Одним из каналов вертикальной мобильности стала социально переродившаяся партия, превратившаяся в орган защиты интересов привилегированных групп. Монопольное право коммунистов на занятие всех руководящих постов в государственном, хозяйственном и военном аппарате закреплялось системой «номенклатурных» должностей и отделов кадров, тесно связанных с тайной полицией.
Всё это обусловило коренную перемену в отношении людей к членству в партии. Как отмечал Е. Варга, «если перед революцией и приблизительно в первые десять лет после революции вступление в партию означало известный риск преждевременной смерти и материальные жертвы», то в последующие годы оно стало открывать путь к карьере. Полная утрата рядовыми коммунистами возможности оказывать какое-либо влияние на политическую жизнь страны сочеталась с выдвижением и служебным продвижением наиболее развращенных, беспринципных и циничных. «Подавляющее большинство рядовых членов партии,— справедливо писал Варга,— были и являются честными и порядочными людьми, но тон задавали и задают карьеристы, которые громче всех демагогически пропагандировали предписанную сверху линию» [509].

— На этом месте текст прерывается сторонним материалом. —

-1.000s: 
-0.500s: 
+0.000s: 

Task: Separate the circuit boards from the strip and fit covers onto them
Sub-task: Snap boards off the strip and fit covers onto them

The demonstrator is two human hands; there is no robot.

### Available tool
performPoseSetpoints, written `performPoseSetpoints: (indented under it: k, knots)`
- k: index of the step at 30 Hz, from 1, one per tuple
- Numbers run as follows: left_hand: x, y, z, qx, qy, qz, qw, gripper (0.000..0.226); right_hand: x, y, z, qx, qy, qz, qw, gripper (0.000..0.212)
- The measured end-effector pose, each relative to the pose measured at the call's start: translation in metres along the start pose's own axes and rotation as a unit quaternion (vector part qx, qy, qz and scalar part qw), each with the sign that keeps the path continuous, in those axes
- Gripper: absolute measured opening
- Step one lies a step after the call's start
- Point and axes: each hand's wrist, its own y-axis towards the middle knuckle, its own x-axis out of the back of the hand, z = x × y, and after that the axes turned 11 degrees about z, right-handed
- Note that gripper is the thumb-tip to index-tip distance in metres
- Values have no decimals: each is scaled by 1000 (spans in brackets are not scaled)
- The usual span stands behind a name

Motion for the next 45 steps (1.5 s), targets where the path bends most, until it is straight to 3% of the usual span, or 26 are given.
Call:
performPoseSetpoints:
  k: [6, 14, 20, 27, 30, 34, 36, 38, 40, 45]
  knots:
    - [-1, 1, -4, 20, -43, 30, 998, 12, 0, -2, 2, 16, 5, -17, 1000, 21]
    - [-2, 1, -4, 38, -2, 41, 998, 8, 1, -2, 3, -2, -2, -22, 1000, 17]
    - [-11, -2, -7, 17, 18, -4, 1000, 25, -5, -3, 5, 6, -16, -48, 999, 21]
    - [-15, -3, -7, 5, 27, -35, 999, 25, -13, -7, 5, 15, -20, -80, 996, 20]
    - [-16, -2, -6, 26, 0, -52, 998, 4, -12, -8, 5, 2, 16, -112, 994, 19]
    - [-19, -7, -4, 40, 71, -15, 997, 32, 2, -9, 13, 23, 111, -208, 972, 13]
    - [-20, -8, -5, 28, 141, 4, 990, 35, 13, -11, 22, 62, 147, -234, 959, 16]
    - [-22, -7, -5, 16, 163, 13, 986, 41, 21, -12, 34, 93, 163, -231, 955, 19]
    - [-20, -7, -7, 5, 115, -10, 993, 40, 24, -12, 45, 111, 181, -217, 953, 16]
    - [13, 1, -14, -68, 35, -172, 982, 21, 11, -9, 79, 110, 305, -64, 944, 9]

Вместе с тем Сталин изобрел новую категорию «беспартийных большевиков», перед которыми в определённых сферах деятельности (наука, техника, культура) открывались благоприятные перспективы и без партийного билета,— разумеется, если они зарекомендовали себя полной политической благонадёжностью. В известном смысле эта часть населения находилась даже в более выгодном положении, чем коммунисты, которых никакие прошлые революционные заслуги не могли спасти от «дамоклова меча» непрерывных партийных чисток.
Одной из групп, наиболее податливых к привилегиям, стала верхушечная интеллигенция. Г. Федотов справедливо замечал: приспособленчеством и угодничеством перед властью особенно заражены «верхи интеллигенции, старой и новой, прикормленной и прирученной диктатором. Не одни „технократы“, организаторы производства введены в состав знати. Сюда относятся и лояльные учёные и верные власти литераторы… Представляя себе новую интеллигенцию по типу старой, народнической и жертвенной, мы ничего не поймём в новой России… Интеллигенция с государством, интеллигенция с властью: такова ситуация в России, не повторявшаяся с начала XIX века» [510].
Особую неприязнь Федотова вызывали слои, «по самой злосчастной природе их наиболее обезоруженные перед спросом на халтуру и подлость. Увы, к таким принадлежит профессия литераторов» [511]. В литературной среде высокие гонорары и другие виды государственного обеспечения создавали «бодрое чувство своей привилегированности… Диктатор и сам любит появляться в литературных кружках. Он держит себя меценатом и разрешает обращаться к себе за управой и милостью в случае цензурных притеснений… Результаты налицо. Сталин получил в литературе блестящую рекламу — для Запада самое убедительное средство оправдания своего режима… Вполне допустимо, что Сталин приобрел популярность в этой среде, для которой художественное ремесло — это всё, нравственные основы жизни — ничто» [512].